Exercise requirements: Please count the lines in this listing that include the string "requests", and give only the number.
* * * * *
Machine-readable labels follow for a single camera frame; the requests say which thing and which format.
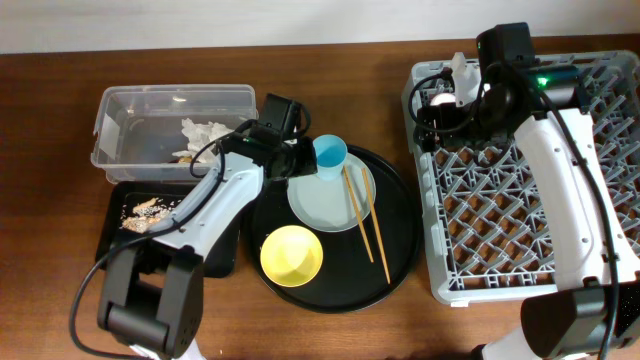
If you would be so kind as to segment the pink cup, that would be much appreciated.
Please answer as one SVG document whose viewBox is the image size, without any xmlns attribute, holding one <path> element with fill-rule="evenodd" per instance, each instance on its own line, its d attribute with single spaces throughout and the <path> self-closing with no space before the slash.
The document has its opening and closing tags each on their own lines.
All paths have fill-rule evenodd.
<svg viewBox="0 0 640 360">
<path fill-rule="evenodd" d="M 453 93 L 440 93 L 435 95 L 429 103 L 430 106 L 440 106 L 443 104 L 456 105 L 455 95 Z"/>
</svg>

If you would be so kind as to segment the blue cup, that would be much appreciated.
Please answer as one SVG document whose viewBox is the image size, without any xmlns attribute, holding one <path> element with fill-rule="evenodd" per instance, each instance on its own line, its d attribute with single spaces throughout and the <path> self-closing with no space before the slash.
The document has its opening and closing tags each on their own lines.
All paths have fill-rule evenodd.
<svg viewBox="0 0 640 360">
<path fill-rule="evenodd" d="M 313 141 L 316 154 L 317 173 L 323 181 L 332 181 L 340 176 L 347 158 L 346 143 L 332 134 L 321 135 Z"/>
</svg>

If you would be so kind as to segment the white tissue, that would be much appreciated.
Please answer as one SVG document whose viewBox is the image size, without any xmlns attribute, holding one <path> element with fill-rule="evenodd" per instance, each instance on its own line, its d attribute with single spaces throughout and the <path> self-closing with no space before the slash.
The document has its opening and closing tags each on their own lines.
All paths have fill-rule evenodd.
<svg viewBox="0 0 640 360">
<path fill-rule="evenodd" d="M 232 129 L 218 122 L 209 121 L 207 124 L 196 124 L 190 118 L 182 119 L 181 133 L 187 139 L 187 145 L 184 150 L 173 152 L 172 155 L 177 158 L 191 158 L 207 144 L 213 145 L 205 150 L 198 158 L 199 163 L 211 163 L 215 160 L 213 151 L 215 150 L 215 141 L 229 133 Z"/>
</svg>

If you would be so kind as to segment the grey plate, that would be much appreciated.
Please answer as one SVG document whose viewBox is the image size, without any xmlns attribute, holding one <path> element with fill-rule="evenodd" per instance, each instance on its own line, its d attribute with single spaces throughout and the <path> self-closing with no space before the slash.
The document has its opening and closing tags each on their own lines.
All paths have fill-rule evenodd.
<svg viewBox="0 0 640 360">
<path fill-rule="evenodd" d="M 371 169 L 359 157 L 349 153 L 345 168 L 351 180 L 360 216 L 370 214 L 368 195 L 362 170 L 368 176 L 372 198 L 376 184 Z M 288 181 L 287 199 L 296 217 L 305 225 L 323 232 L 342 232 L 358 225 L 356 212 L 343 175 L 324 181 L 316 175 Z"/>
</svg>

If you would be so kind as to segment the wooden chopstick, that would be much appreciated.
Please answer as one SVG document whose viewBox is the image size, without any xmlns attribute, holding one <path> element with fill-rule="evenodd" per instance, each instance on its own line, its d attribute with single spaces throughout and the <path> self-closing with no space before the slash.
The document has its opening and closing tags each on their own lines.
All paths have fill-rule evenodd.
<svg viewBox="0 0 640 360">
<path fill-rule="evenodd" d="M 386 259 L 385 248 L 384 248 L 384 244 L 383 244 L 383 240 L 382 240 L 382 236 L 381 236 L 378 217 L 377 217 L 377 213 L 376 213 L 376 209 L 375 209 L 375 202 L 374 202 L 373 192 L 372 192 L 372 188 L 371 188 L 371 185 L 370 185 L 367 169 L 366 168 L 362 168 L 361 169 L 361 174 L 362 174 L 363 181 L 364 181 L 364 184 L 365 184 L 367 200 L 368 200 L 368 204 L 369 204 L 369 208 L 370 208 L 370 215 L 371 215 L 371 219 L 372 219 L 373 226 L 374 226 L 374 231 L 375 231 L 375 235 L 376 235 L 376 241 L 377 241 L 377 245 L 378 245 L 378 249 L 379 249 L 379 253 L 380 253 L 380 257 L 381 257 L 381 261 L 382 261 L 382 265 L 383 265 L 386 281 L 387 281 L 387 284 L 391 285 L 391 276 L 390 276 L 390 272 L 389 272 L 388 262 L 387 262 L 387 259 Z"/>
<path fill-rule="evenodd" d="M 356 215 L 358 228 L 360 230 L 360 233 L 361 233 L 361 236 L 362 236 L 362 239 L 363 239 L 363 242 L 364 242 L 364 246 L 365 246 L 369 261 L 371 263 L 374 263 L 373 254 L 372 254 L 372 251 L 371 251 L 371 248 L 370 248 L 370 244 L 369 244 L 369 241 L 368 241 L 366 230 L 364 228 L 364 224 L 363 224 L 363 220 L 362 220 L 362 217 L 361 217 L 360 208 L 359 208 L 357 200 L 356 200 L 355 192 L 354 192 L 354 189 L 353 189 L 353 186 L 352 186 L 352 182 L 350 180 L 350 176 L 349 176 L 349 172 L 347 170 L 347 167 L 343 167 L 342 174 L 343 174 L 343 178 L 345 180 L 346 186 L 347 186 L 347 190 L 348 190 L 348 194 L 349 194 L 349 197 L 350 197 L 351 205 L 352 205 L 352 207 L 354 209 L 354 212 L 355 212 L 355 215 Z"/>
</svg>

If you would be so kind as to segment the yellow bowl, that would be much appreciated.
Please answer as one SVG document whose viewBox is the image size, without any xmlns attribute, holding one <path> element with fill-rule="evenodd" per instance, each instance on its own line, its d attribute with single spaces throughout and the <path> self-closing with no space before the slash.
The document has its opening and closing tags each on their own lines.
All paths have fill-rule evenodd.
<svg viewBox="0 0 640 360">
<path fill-rule="evenodd" d="M 319 238 L 308 228 L 287 225 L 268 234 L 260 248 L 259 263 L 273 283 L 300 287 L 319 273 L 324 260 Z"/>
</svg>

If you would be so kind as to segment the food scraps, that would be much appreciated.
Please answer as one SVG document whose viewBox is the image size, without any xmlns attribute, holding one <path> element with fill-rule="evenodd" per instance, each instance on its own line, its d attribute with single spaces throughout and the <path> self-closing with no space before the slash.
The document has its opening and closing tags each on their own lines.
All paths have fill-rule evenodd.
<svg viewBox="0 0 640 360">
<path fill-rule="evenodd" d="M 120 228 L 135 233 L 144 233 L 152 225 L 167 217 L 179 203 L 180 200 L 164 200 L 153 197 L 133 206 L 125 206 L 120 218 Z"/>
</svg>

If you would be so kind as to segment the brown gold snack wrapper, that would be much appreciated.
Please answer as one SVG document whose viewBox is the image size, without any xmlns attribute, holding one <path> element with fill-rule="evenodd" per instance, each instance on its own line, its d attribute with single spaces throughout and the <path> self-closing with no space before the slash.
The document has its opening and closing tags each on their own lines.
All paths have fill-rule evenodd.
<svg viewBox="0 0 640 360">
<path fill-rule="evenodd" d="M 193 158 L 191 156 L 186 156 L 186 157 L 179 157 L 174 162 L 178 164 L 188 164 L 188 163 L 191 163 L 192 161 L 193 161 Z"/>
</svg>

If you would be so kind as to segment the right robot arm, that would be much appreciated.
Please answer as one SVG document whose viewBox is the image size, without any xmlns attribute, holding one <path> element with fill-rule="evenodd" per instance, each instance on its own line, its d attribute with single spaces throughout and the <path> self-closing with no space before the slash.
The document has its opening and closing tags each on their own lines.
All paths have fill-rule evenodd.
<svg viewBox="0 0 640 360">
<path fill-rule="evenodd" d="M 474 359 L 605 358 L 639 340 L 639 61 L 537 56 L 524 23 L 416 64 L 402 95 L 431 289 L 517 300 Z"/>
</svg>

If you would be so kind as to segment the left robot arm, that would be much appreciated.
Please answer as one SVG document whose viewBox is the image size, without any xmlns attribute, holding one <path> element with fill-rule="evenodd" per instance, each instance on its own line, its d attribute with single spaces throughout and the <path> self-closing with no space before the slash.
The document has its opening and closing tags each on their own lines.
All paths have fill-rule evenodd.
<svg viewBox="0 0 640 360">
<path fill-rule="evenodd" d="M 259 118 L 207 144 L 212 167 L 173 210 L 97 257 L 85 277 L 105 273 L 97 323 L 131 348 L 129 358 L 200 358 L 205 261 L 267 184 L 315 173 L 310 125 L 303 104 L 267 95 Z"/>
</svg>

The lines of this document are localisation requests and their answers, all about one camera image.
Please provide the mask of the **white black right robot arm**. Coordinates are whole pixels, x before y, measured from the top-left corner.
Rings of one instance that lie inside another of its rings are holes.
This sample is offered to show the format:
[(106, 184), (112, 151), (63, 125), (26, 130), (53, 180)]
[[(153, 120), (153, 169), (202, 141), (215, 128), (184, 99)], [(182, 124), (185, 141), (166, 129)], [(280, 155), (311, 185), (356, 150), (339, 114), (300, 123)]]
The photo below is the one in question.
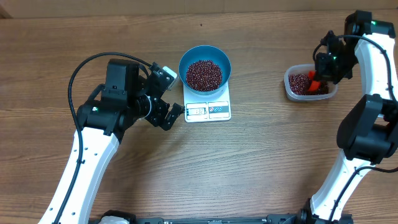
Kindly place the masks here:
* * * * *
Output: 2